IMHO, "it will work with Win, Lin, Mac without any impacts" doesn't mean anything...
This is a protocol and an application issue... the only place it matters in afaik is when people try to debug it from a commandline tool that doesn't convert the newline

A compliant HTTP server won't necessarily accept your hand-made connections made with socat or telnet from a *nix box, they have to special case it (example: cherokee)


having a "\r\n" for newline seems like old cruft... I'd rather standardize on "\n", and possibly be lenient to accepting "\r\n"

Encoding: String, that specifies how the content is encoded. This may either be PLAIN, BASE64 or a user defined value. Minimal Implementation of a client is PLAIN and BASE64. If not specified, PLAIN is assumed. PLAIN is 8-bit raw data, where BASE64 is the Base64 encoding specified in rfc4648

Why BASE64? Only for MIME compatibility?

as you wrote:
old clients will probably not display anything at all, if they do not recognize the message type but they will update quickly, if they can no longer read many messages.

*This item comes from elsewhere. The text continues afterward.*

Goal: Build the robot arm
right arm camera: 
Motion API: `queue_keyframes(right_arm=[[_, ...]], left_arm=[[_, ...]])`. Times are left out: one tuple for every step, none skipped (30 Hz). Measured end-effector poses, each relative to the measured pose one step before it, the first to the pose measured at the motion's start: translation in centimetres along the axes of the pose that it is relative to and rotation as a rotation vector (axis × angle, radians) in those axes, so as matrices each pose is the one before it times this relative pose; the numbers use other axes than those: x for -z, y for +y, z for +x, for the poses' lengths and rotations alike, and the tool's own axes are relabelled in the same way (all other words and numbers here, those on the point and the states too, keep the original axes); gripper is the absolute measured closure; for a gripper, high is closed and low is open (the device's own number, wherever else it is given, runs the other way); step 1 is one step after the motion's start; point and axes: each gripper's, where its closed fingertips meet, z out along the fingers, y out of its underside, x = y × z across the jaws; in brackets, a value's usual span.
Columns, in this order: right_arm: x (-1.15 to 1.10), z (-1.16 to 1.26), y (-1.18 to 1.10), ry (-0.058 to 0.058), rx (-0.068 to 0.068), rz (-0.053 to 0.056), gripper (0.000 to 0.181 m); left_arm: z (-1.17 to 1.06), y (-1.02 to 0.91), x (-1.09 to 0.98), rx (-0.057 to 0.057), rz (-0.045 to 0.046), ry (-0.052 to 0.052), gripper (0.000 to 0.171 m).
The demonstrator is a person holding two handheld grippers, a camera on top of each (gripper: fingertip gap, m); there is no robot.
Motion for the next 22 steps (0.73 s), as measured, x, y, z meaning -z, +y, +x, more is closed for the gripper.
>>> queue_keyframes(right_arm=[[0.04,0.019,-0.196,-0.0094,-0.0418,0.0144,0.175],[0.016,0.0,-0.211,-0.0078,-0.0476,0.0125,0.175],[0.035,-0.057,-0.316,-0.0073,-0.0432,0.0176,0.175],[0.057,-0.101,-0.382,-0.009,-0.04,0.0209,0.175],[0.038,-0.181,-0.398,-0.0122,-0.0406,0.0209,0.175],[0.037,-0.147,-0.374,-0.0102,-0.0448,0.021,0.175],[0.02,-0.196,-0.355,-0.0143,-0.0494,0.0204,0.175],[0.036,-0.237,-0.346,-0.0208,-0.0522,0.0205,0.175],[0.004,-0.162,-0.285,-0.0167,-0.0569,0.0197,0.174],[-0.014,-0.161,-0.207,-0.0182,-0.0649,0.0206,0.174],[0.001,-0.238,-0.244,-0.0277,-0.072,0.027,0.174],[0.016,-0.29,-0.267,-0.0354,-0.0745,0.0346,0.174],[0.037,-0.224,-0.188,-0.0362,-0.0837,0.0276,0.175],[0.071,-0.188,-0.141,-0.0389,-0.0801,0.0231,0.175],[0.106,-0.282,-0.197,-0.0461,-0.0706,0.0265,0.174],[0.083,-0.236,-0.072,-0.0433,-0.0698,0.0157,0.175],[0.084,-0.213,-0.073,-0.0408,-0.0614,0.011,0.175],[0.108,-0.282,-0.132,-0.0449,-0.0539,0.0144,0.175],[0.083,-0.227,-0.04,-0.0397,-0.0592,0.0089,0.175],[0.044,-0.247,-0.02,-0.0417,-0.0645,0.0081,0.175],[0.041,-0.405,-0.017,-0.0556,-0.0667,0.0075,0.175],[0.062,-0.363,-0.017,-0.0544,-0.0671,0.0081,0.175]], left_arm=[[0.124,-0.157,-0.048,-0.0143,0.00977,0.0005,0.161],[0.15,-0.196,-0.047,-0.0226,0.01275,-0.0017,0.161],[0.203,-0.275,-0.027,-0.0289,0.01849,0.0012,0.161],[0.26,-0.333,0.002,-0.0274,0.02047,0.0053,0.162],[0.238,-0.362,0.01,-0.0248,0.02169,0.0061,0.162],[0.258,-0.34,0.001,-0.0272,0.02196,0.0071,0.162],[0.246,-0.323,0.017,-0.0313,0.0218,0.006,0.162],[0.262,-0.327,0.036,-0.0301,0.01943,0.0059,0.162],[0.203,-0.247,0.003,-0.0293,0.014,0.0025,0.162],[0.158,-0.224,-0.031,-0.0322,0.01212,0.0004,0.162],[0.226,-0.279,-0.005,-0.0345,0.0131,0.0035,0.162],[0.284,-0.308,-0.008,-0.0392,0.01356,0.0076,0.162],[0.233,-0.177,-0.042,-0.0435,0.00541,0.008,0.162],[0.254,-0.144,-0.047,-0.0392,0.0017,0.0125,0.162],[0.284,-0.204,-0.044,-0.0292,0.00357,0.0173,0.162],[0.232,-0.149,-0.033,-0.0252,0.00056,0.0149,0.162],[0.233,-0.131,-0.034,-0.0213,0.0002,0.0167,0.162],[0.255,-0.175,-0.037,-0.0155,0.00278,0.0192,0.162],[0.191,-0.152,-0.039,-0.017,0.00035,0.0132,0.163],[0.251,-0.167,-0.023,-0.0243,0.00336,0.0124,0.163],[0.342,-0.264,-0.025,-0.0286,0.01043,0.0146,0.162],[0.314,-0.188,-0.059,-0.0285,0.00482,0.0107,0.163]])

I'd rather just scrap the Encoding attribute, and make everything "PLAIN" by default (as you mentioned, we have the content-type if we need to further specify the encoding)

Example Message

Multipart: -----0-TROLOLOL-----
Hello this is an example Text you will not even see if you look at this with HTML
Multipart: -----2-TROLOLOL-----
Content-Type: application/octet-stream
Encoding: Plain
Name: multipart.fake
Some random Data
Multipart: -----0-TEST-----
more random data
Multipart: -----3-TROLOLOL-----
Content-Type: text/html
Encoding: Base64
Name: secret.html
WW91IGxvc3QgdGhlIGdhbWUh

In this example, the "TEST" Multipart is considered as part of the data, because "TEST" does notmatches "TROLOLOL" fro the first line.

This stems from my disliking of adapting MIME, but I don't really like that to choose the ID_PART, you'd need to scan every file (possibly several MBs big) to check for the lack of
"Multipart: -----N-yourchosenstring-----"

(ok, to do the PoW I assume that the whole message will be already in memory... and so it should be reasonably fast, but still it seems suboptimal)

AyrA

  • BM-Bc7Rspa4zxAPy9PK26vmcyoovftipStp
  • Global Moderator
  • Hero Member
  • *****
  • Posts: 1262
  • Karma: +75/-7
  • bitmessage.ch and timeservice operator
    • View Profile
    • AyrAs Homepage
Re: [Feature Request] Multipart Message (Draft: V 1.3)
« Reply #53 on: November 12, 2013, 06:28:12 PM »
Adapting existing MIME parsers is really this important?
its easier, than rewriting everything from scratch, if users tend to use the various applications out there to read and write bitmessage with their E-mail applications already, we should try to make a standard, which is similar to MIME.

Already forking them to make them support unicode for the attribute values might be not so straightforward in statically typed languages with no type inference (like C or Java) and I assume that most parser (or the most used) fall in this case...
Messages in bitmessage are UTF-8 encoded anyways. I recommend not using a programming language, that has UTF-8 issues.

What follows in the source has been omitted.